→ **Problem to solve**:
Starting with the line that contains "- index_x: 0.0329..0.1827" and stopping after the line that contains "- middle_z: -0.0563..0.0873", return each line below exactly as written, with no others.

___

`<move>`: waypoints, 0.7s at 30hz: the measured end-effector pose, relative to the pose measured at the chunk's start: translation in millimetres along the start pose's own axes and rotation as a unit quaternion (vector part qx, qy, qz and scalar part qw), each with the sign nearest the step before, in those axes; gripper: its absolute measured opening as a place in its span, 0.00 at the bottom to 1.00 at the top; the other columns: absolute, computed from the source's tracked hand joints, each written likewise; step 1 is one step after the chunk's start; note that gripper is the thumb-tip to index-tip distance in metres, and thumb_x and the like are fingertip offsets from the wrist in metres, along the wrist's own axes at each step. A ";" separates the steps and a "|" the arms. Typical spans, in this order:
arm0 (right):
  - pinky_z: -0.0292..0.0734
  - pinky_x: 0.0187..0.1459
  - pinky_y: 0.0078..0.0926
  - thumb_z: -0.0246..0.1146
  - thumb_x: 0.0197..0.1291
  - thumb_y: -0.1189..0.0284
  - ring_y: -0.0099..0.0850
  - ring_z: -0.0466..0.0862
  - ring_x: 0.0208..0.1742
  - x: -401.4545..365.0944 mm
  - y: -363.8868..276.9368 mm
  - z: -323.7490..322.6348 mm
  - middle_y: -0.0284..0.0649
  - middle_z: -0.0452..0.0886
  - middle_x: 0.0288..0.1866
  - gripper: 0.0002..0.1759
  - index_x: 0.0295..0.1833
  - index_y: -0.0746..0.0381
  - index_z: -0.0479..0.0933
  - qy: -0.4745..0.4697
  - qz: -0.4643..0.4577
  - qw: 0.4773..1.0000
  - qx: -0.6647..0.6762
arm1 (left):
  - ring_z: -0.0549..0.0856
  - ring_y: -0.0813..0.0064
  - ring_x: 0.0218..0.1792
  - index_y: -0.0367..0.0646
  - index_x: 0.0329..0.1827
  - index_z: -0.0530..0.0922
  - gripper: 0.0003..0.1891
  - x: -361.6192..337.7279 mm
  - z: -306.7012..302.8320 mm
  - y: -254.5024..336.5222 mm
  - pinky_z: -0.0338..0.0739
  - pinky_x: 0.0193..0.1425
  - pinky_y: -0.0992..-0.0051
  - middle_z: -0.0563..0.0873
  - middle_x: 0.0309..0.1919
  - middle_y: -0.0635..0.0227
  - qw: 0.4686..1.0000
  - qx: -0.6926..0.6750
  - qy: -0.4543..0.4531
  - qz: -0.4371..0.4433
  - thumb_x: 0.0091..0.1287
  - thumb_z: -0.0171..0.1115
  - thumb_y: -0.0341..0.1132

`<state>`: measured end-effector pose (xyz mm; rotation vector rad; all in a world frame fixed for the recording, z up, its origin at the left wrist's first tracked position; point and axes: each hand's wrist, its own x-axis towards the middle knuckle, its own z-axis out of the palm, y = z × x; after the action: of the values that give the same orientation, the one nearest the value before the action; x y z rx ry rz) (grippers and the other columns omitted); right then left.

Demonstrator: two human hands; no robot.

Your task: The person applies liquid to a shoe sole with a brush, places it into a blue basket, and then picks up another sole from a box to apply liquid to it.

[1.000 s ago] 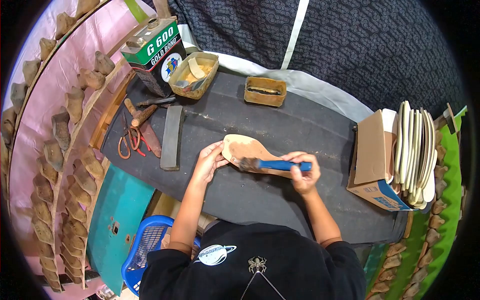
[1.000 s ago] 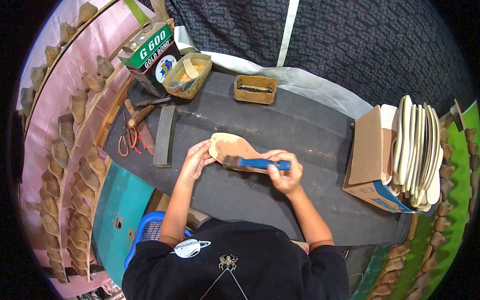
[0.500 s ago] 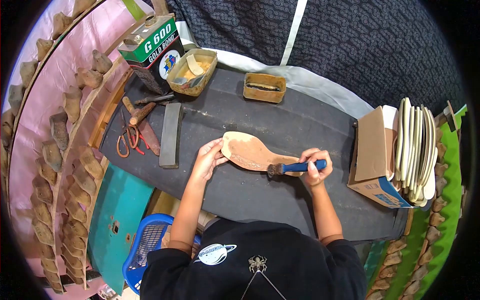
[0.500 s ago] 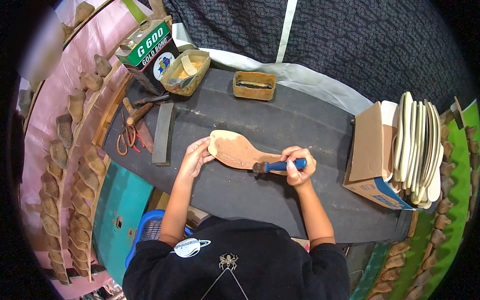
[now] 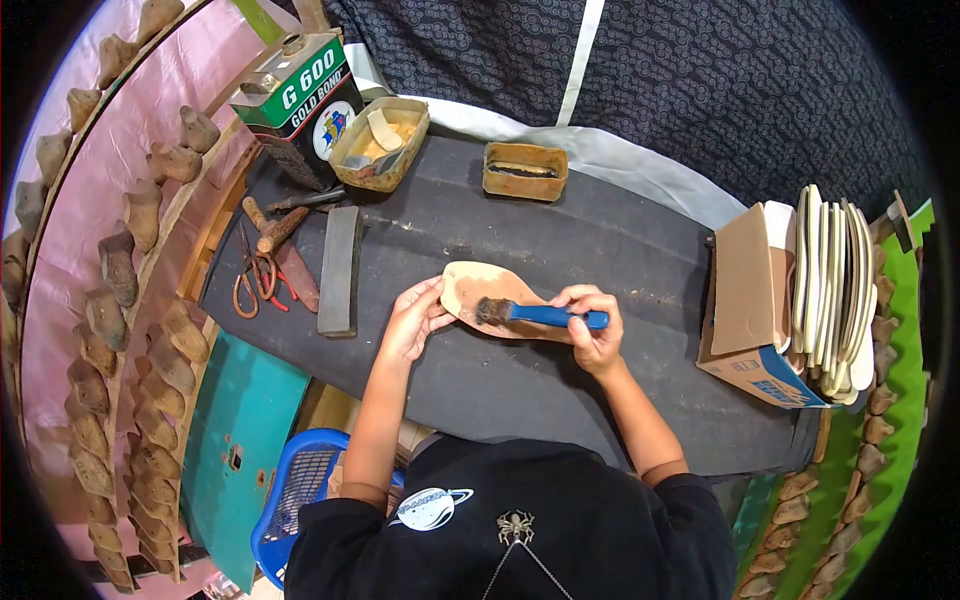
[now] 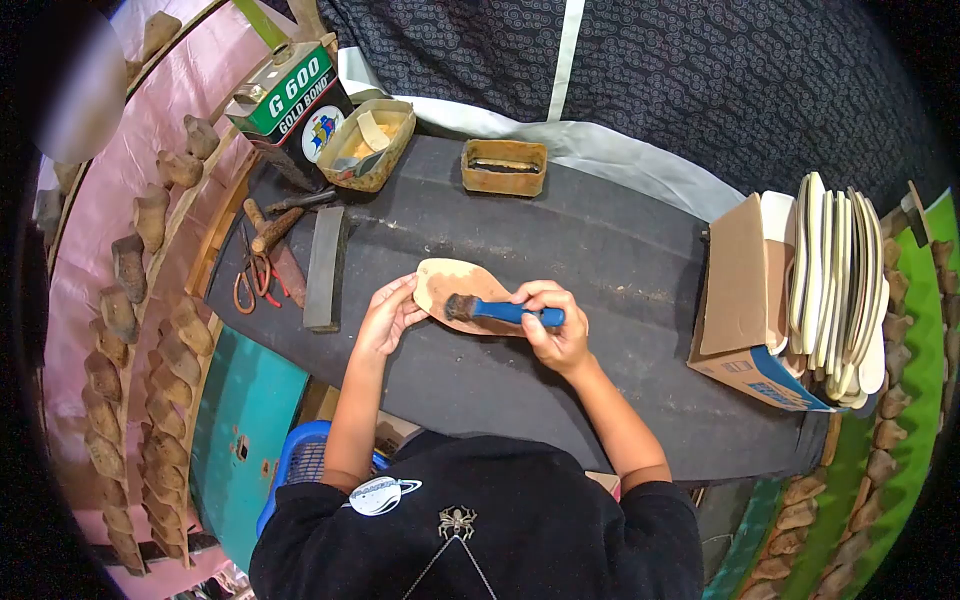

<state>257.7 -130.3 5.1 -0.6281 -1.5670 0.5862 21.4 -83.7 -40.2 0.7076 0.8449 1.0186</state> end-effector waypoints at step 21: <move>0.70 0.46 0.30 0.54 0.56 0.75 0.34 0.75 0.41 -0.6 0.7 7.1 0.48 0.72 0.38 0.09 0.40 0.64 0.61 0.037 0.030 0.998 0.041 | 0.80 0.80 0.36 0.39 0.47 0.70 0.14 -3.9 4.5 2.1 0.75 0.39 0.80 0.80 0.37 0.68 0.999 0.033 0.016 0.008 0.62 0.50 0.37</move>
<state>250.8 -130.3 3.6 -0.6295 -1.4513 0.6632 23.2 -87.0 -35.1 0.7570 0.9057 1.0224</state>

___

→ **Answer**:
  - index_x: 0.0329..0.1827
  - index_z: -0.0530..0.0922
  - gripper: 0.0003..0.1891
  - x: -361.6192..337.7279 mm
  - z: -306.7012..302.8320 mm
  - y: -254.5024..336.5222 mm
  - pinky_z: -0.0338..0.0739
  - pinky_x: 0.0193..0.1425
  - pinky_y: -0.0992..-0.0051
  - middle_z: -0.0563..0.0873

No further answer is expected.